Your objective ▸ Beginning with the first line, copy out each line of the material until the line containing "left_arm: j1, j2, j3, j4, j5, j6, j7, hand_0" has been copied as well.

------ Collected material ------

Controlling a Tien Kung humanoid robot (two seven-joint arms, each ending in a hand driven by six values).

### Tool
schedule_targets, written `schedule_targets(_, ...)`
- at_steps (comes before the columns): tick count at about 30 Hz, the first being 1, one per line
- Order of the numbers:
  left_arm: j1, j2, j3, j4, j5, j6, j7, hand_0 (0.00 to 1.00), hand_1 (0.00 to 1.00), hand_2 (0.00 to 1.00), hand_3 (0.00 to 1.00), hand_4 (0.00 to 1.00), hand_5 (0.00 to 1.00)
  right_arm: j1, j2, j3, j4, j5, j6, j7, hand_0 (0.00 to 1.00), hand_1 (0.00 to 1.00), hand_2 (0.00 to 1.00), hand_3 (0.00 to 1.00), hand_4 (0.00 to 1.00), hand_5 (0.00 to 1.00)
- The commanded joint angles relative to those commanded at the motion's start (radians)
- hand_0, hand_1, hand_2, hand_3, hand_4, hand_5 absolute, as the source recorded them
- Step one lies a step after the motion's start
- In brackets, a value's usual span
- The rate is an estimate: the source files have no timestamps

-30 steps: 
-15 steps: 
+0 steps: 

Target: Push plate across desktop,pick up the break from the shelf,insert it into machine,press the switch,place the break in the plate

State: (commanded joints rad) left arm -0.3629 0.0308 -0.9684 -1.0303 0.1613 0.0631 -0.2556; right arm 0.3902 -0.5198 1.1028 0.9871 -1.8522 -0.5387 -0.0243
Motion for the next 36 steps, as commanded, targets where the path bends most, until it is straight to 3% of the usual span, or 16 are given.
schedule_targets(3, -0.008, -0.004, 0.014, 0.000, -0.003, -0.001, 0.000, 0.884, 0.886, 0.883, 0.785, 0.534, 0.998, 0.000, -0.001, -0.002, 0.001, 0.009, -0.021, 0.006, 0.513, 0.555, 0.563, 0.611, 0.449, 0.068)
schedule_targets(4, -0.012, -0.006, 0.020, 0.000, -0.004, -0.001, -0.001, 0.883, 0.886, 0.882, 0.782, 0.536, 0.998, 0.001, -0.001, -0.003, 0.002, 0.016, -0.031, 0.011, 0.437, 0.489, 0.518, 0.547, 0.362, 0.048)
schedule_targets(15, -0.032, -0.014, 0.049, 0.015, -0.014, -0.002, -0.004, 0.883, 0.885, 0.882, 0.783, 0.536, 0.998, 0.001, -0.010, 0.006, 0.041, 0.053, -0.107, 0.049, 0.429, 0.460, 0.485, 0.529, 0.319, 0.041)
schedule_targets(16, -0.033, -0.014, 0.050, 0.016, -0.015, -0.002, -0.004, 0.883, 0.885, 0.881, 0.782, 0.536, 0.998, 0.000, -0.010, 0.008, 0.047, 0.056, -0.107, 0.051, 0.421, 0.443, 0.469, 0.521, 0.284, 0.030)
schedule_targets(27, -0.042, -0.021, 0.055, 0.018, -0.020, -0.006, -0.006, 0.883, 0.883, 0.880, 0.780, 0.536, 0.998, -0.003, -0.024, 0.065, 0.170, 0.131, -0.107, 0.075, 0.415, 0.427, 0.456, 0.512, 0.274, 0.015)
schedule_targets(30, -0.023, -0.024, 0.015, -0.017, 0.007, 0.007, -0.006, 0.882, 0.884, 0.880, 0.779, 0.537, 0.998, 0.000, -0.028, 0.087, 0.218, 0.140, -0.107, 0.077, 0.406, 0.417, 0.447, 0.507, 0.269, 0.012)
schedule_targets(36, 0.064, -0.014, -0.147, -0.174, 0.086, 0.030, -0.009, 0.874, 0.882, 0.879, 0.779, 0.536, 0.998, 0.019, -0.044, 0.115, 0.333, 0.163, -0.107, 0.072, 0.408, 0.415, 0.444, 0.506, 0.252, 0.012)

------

Answer space ▸
Controlling a Tien Kung humanoid robot (two seven-joint arms, each ending in a hand driven by six values).

### Tool
schedule_targets, written `schedule_targets(_, ...)`
- at_steps (comes before the columns): tick count at about 30 Hz, the first being 1, one per line
- Order of the numbers:
  left_arm: j1, j2, j3, j4, j5, j6, j7, hand_0 (0.00 to 1.00), hand_1 (0.00 to 1.00), hand_2 (0.00 to 1.00), hand_3 (0.00 to 1.00), hand_4 (0.00 to 1.00), hand_5 (0.00 to 1.00)

The exercise is finished.